When I think about throwing in the sweat-drenched towel, I think about all of the magic years of The SweatBox. Thirteen years, approaching the golden age! Sure I want to go to the bathroom and find something new different, magical. Who wouldn't?! I'm not going to though. I'm not going anywhere. We're not going anywhere. We're going to ride this challenge, hold on tight, and get to the other side. We'll do what we need to because we've got all of your magic driving us to the other side.
This is going to be a great birthday!We sincerely thank you all.

Monday, November 3, 2014

I don't wanna play goalie!

My daughter's soccer team is awesome. They are eleven strong, fast, feisty 9 and 10 year olds.  They are the Meerkats and they are mighty! Many of them have been playing together for close to five years. They are committed and connected. For the most part, the girls are pretty versatile. Their coaches play them all over the field and they usually go with it, except for goalie.

There are only two girls on the team brave enough to volunteer for goalie every time. Usually, each of these two heroines plays goalie one half of every game. A few weeks ago, one of our little goalies got her confidence crushed. Though she played hard, she let lots of  goals in and she felt like she'd let down her team.

I have two friends who played college soccer, one of them was the goalie for Guam's national team. I asked them if they'd do a small coaching session with our two goalies and a few other girls. Graciously, they agreed. Dressed in their soccer duds, these forty-something women gently guided  four goalie-resistant Meerkats through the ins and outs of playing goal keeper.

I watched from the sidelines as they dove, rolled, made upside-down and right side-up "W" shapes with their hands and hobbled like gorillas keeping close to the ground so as to never miss a ball. At the end of the session, as the girls stretched, one of the coaches had the girls go around in a circle and share, "Say one thing you did well today and one thing you want to work on."  Naming what they wanted to work on was easy; saying what they did well was much more challenging.

After the coaches left, the girls all stayed to play Lighting, a fast shooting game where the goalie rotates. Normally, no one wants to play goalie, especially during Lightning. But on this day, all of the girls kept their keeper gloves on (and it wasn't very cold out) and fought to play goalie.

Later that day Lucia said to me, "Mom, I really need to practice playing goalie more." What the hell!? "You like goalie?" I inquired, trying to keep a neutral tone. "Yeah" she quipped, as if it was obvious.

What changed? The girls got a lesson and they had fun. They went into something feeling afraid and their new coaches broke the fear down, lightened it up for them. Do you remember when you first started practicing yoga? I do. I felt completely in the dark. And I often still do. I needed my teachers then, and I need them now, to break things down for me, give me support and strength and guidance.

Today when I taught, as I often do, I felt incredible gratitude for my job.

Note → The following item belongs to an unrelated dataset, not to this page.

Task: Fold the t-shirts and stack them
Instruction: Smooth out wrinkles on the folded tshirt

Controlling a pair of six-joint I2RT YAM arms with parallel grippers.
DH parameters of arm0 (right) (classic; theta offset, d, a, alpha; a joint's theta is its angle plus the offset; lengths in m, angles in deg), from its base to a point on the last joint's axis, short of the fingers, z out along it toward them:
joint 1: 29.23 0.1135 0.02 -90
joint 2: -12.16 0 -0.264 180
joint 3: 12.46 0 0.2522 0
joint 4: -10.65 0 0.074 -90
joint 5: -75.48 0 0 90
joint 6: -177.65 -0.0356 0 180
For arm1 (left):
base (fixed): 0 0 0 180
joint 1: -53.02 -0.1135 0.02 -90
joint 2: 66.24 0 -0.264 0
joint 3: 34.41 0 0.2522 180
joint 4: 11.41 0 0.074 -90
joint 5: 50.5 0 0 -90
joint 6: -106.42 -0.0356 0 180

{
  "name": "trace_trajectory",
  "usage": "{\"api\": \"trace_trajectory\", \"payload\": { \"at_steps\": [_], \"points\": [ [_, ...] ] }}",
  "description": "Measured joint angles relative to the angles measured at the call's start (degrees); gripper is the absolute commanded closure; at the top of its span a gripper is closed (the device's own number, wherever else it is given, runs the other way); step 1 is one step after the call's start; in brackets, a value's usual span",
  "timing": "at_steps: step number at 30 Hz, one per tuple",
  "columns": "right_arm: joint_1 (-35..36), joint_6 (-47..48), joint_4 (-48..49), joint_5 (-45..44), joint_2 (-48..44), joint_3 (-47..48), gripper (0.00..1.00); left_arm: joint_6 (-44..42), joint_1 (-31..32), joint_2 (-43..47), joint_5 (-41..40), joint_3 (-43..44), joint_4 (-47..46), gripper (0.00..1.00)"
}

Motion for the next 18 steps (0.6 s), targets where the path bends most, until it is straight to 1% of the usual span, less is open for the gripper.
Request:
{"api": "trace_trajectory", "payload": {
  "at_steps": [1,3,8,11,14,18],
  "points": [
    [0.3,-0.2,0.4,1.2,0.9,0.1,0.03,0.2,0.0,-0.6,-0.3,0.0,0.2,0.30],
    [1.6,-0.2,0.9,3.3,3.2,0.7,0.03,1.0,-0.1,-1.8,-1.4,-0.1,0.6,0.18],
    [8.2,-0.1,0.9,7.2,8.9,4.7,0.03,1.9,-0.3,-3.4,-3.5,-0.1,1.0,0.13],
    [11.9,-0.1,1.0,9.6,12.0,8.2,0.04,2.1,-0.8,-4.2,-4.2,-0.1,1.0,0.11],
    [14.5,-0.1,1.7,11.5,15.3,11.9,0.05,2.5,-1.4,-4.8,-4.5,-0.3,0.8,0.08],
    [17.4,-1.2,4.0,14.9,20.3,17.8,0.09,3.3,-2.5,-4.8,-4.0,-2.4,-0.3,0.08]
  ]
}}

I love it. Every class I teach, I love. The looks on the faces of students struggling to hold balance or find alignment is infinitely inspiring. I know I give a lot of feedback about what students can do better-- "lift your chest more, relax your forehead, balance your weight more evenly across your feet." But I might not say enough, "Think about what you did well today." Forgive me if I don't say it because I think it. You do a lot well. Everyday.